At six months of age, her growth and psychomotor development checks were normal, with marked improvement of the scar area on the leg (Figure 9) and abdominal circumference.

Figure 9 postnatal control: scar is visualized in the right lower limb due to corrective z-plasty. 

At 12 months of age, she underwent a final Z-plasty type plastic surgery at the abdominal level, the evolution of which was favorable, as well as her general growth and psychomotor development.

DISCUSSION

The present case represents an important achievement in the history of Peruvian fetal surgery for demonstrating that ABS, despite being a mutilating and lethal pathology, can be diagnosed and treated in a timely manner in our country, obtaining a favorable postnatal outcome at 6 and 12 months of age.

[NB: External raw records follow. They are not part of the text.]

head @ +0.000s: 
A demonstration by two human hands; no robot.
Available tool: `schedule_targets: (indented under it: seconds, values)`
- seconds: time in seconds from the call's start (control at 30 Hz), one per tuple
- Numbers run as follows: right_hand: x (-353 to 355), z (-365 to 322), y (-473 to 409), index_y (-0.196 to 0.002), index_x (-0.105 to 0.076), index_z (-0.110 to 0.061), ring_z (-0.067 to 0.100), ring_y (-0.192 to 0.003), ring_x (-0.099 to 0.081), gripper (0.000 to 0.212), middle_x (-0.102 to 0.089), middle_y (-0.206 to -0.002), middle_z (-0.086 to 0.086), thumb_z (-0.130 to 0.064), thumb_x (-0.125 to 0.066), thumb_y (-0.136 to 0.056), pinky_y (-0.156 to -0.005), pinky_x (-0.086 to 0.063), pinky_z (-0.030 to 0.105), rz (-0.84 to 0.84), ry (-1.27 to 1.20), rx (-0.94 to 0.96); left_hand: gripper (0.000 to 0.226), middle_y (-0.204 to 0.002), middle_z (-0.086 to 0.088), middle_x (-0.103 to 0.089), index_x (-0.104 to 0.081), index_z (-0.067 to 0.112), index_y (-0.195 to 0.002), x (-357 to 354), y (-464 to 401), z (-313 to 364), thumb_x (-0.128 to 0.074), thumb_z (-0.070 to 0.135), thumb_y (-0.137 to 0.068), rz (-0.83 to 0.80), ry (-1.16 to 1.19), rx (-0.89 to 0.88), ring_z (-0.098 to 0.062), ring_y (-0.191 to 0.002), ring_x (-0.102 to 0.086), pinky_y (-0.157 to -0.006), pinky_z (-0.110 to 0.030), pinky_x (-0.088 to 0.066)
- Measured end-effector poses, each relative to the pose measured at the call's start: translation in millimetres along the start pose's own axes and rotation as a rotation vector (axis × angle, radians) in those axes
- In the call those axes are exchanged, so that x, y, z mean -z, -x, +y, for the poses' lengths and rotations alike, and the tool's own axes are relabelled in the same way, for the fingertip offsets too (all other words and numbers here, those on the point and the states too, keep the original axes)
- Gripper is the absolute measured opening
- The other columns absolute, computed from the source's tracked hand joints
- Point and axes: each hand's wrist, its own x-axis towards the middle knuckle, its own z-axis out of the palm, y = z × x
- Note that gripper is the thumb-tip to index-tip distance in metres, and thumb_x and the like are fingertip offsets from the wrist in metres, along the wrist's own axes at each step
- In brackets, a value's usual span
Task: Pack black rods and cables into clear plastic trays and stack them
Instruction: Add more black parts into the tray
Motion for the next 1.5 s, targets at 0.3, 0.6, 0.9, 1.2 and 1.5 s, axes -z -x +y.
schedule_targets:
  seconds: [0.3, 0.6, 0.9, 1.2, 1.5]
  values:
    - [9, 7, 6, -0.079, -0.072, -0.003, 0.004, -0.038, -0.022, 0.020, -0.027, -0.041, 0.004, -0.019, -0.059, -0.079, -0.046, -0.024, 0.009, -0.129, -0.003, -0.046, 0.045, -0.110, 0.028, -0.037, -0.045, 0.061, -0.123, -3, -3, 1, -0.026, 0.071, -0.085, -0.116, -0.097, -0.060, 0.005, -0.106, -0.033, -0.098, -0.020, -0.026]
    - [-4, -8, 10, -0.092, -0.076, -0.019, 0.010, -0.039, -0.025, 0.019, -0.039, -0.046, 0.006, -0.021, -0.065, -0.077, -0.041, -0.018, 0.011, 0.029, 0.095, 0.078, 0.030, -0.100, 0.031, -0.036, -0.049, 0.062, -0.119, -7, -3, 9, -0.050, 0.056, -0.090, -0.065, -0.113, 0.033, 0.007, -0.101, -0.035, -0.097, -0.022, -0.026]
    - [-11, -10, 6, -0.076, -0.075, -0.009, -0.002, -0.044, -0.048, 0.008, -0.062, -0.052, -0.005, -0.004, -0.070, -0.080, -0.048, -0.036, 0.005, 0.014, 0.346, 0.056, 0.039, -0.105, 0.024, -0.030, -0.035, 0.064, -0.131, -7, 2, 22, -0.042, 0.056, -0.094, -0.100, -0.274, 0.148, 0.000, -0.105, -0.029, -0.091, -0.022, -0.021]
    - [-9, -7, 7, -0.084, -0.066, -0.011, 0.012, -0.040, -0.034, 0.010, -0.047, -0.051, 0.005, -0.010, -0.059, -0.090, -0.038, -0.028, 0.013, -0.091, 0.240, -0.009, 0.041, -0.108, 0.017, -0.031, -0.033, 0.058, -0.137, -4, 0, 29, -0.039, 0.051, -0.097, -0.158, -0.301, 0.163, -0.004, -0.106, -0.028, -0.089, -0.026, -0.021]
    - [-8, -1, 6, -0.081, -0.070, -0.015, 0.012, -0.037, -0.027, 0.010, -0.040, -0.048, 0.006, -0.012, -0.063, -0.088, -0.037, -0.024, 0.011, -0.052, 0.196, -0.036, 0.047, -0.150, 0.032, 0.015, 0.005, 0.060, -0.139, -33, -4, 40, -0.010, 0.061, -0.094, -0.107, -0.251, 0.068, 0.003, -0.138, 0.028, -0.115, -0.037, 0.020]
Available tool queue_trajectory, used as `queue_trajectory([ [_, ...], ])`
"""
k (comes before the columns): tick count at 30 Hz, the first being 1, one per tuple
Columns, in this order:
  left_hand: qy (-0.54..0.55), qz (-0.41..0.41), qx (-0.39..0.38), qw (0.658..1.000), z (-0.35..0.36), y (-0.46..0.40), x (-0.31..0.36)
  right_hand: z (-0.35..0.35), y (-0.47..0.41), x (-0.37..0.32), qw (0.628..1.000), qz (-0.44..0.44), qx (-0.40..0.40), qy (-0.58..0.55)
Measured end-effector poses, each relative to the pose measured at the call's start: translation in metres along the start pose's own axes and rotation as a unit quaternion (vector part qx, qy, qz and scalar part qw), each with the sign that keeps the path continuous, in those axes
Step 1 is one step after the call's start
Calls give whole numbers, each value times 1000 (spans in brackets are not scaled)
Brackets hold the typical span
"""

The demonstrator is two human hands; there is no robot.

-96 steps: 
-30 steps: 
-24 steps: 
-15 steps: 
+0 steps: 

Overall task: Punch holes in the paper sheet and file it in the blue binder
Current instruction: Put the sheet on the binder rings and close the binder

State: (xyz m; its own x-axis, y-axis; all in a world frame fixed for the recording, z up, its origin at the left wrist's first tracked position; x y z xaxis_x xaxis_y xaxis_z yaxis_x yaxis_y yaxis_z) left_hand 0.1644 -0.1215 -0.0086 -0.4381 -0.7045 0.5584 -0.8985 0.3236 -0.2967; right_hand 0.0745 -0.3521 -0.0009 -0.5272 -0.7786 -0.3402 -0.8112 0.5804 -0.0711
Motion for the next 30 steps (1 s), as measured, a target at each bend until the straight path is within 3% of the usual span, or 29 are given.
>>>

Based on what has been published, we believe that timely management by fetoscopic release of the constriction rings in the ABS, before severe progressive vascular compromise occurs, can restore normal perfusion and prevent amputation of the affected limb, as well as severe laceration of the compromised fetal body area.

Therefore, all patients diagnosed with ABS should be evaluated at a referral center in fetal medicine and surgery to assess those fetuses that may benefit from prenatal intervention, always considering the risks of performing it, mainly related to premature delivery.

In the present case, the release was performed using a fetoscopic forceps (grasper) introduced through a fetoscope with integrated optics, in the bands of free movement in the amnion and in those that were fixed to the fetal body.

Likewise, the participation of specialists in pediatric orthopedics and pediatric plastic surgery is essential, since 50% of these fetuses will require postnatal reconstructive and/or functional surgery, as occurred in the present case.